What the task asks: Return, word for word, the lines of the listing below from the one with "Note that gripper" through the one with "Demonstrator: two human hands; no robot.", and no other lines.

Provided records:
•••••
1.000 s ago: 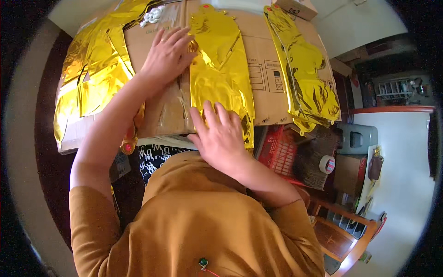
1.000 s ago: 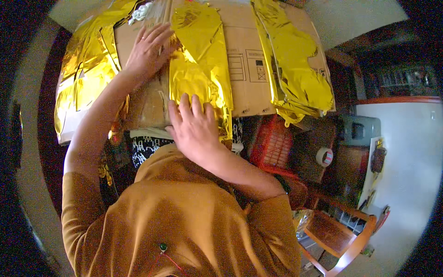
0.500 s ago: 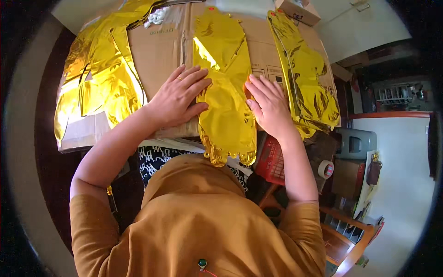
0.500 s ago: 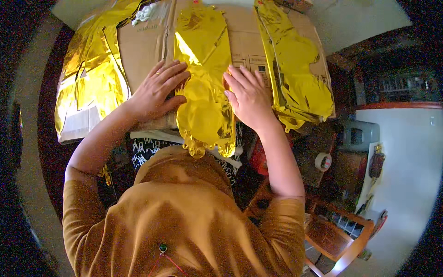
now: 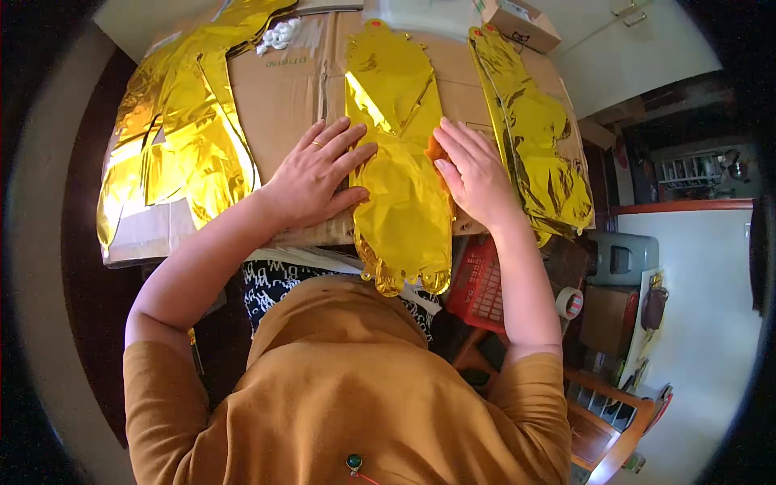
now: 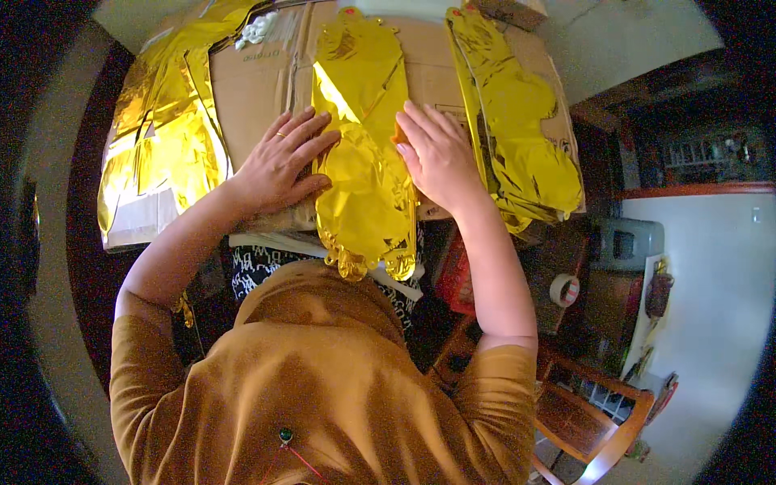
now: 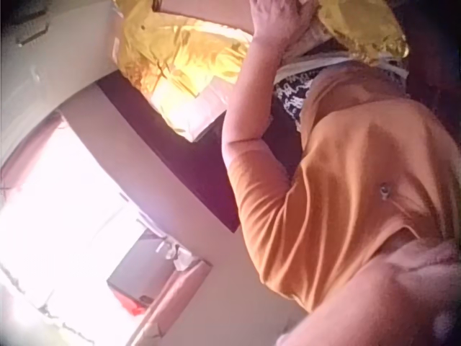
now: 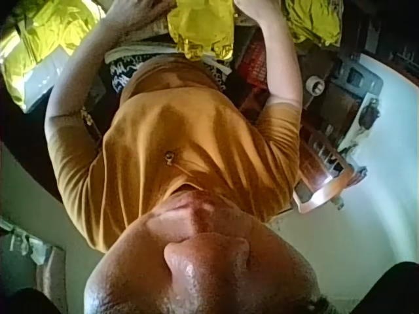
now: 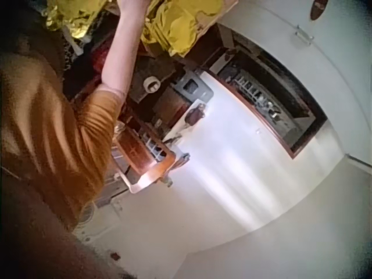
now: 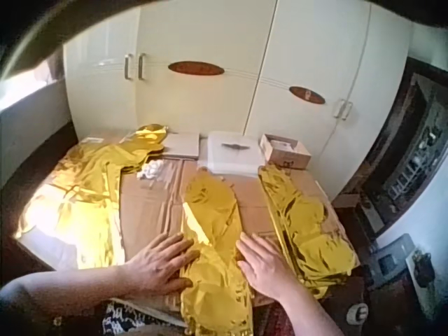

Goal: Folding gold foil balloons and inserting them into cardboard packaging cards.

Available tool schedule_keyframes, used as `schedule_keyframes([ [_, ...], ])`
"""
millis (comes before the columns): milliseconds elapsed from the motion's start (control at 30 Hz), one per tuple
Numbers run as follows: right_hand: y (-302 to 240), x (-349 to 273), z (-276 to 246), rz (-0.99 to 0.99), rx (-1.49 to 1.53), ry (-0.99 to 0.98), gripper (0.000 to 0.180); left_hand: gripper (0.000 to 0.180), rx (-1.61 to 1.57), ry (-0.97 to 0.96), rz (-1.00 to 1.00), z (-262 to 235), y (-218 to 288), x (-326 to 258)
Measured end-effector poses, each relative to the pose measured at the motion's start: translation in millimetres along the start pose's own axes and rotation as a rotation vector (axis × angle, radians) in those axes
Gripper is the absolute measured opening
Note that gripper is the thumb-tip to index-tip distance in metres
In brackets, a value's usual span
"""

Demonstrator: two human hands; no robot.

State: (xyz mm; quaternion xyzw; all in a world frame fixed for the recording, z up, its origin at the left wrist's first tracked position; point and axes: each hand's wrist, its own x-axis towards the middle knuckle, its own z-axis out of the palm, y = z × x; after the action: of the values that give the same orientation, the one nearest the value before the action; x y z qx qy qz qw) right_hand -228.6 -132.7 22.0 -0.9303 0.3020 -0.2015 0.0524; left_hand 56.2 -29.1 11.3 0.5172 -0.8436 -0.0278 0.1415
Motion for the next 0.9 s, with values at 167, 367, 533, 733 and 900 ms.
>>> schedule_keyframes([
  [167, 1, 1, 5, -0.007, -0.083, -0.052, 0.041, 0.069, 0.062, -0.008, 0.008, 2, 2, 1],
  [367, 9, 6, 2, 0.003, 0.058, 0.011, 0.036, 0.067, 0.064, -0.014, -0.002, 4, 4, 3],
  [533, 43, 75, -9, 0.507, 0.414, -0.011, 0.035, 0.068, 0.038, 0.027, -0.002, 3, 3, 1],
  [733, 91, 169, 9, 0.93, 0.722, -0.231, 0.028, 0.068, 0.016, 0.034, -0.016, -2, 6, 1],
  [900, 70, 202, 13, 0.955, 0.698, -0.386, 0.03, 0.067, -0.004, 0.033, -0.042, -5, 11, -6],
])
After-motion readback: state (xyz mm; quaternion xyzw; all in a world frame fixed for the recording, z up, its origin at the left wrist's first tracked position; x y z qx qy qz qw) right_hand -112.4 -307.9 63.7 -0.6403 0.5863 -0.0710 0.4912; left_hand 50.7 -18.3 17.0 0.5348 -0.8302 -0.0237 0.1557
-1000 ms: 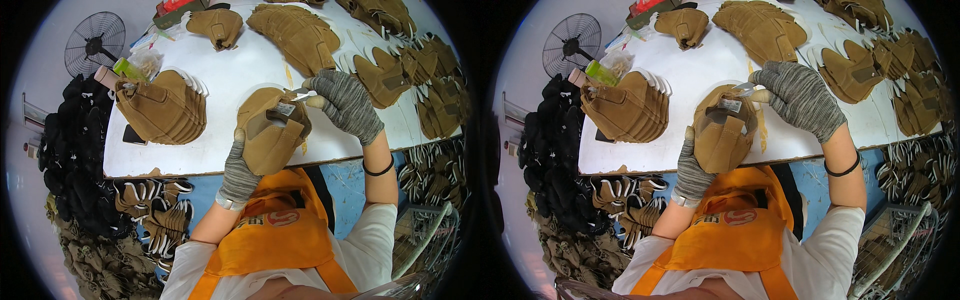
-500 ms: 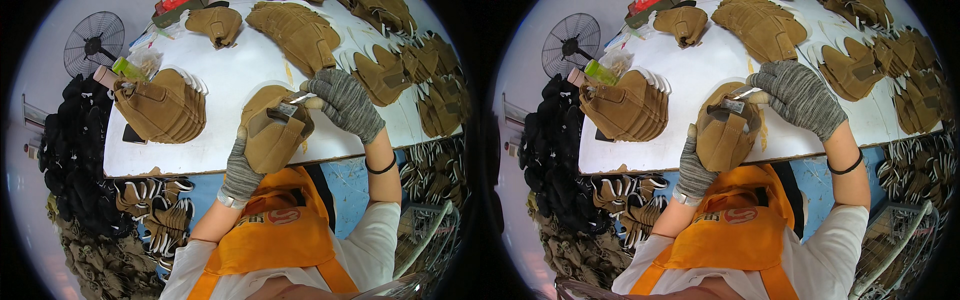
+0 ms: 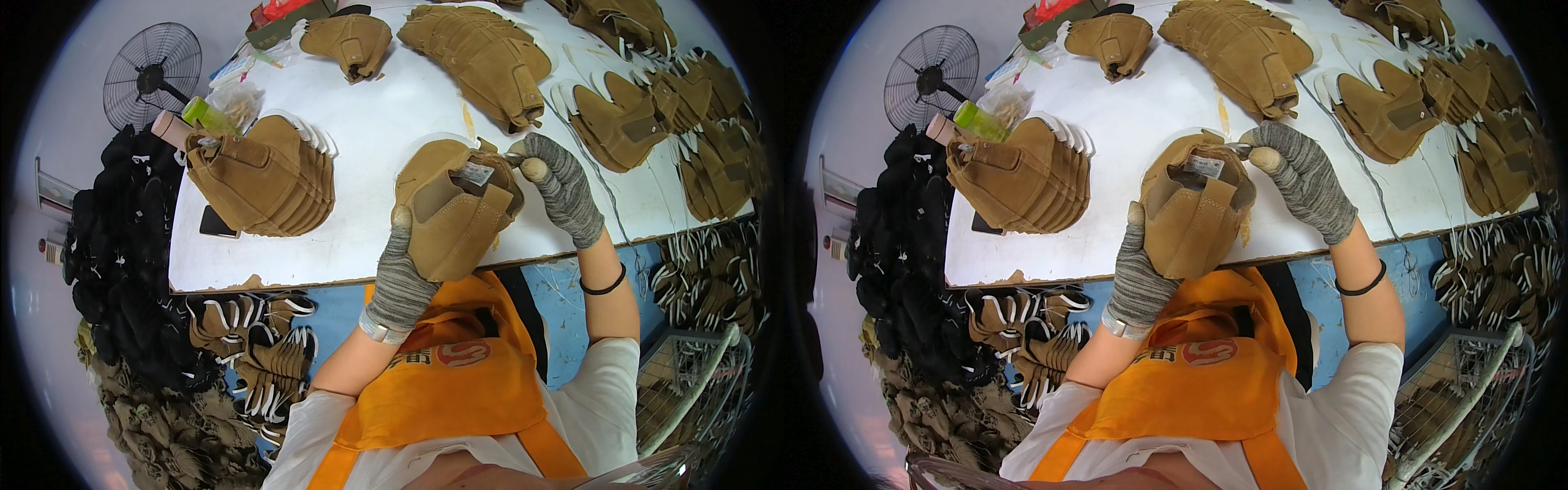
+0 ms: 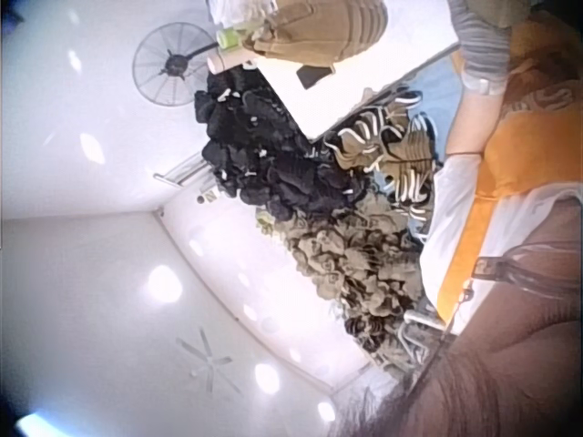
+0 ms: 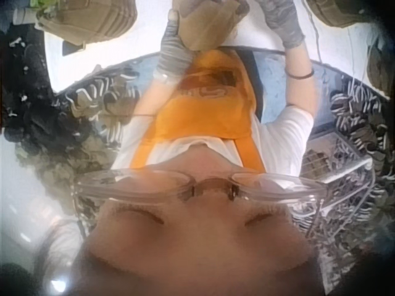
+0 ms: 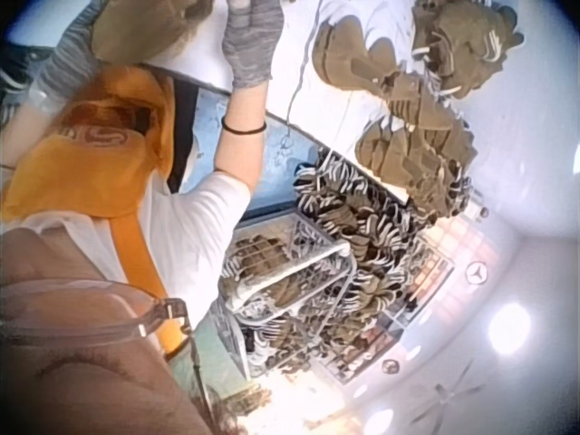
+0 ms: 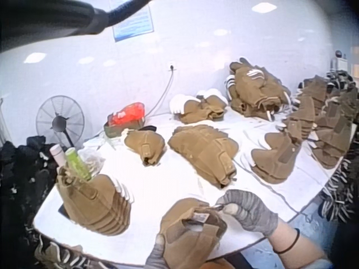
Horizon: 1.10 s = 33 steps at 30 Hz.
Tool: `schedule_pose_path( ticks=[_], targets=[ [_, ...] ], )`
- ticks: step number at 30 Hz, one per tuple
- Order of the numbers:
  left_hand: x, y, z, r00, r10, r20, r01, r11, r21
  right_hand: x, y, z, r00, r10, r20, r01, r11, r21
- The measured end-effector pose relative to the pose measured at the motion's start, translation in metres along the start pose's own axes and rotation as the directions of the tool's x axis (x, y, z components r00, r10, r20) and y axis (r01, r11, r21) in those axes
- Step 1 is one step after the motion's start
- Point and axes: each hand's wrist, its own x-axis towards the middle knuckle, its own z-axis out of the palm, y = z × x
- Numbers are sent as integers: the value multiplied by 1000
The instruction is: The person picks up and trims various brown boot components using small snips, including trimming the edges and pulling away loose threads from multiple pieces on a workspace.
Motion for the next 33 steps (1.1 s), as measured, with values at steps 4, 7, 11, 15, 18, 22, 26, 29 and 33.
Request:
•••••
Answer area:
Note that gripper is the thumb-tip to index-tip distance in metres
In brackets, a value's usual span
"""

Demonstrator: two human hands; no robot.

That concludes the output for this exercise.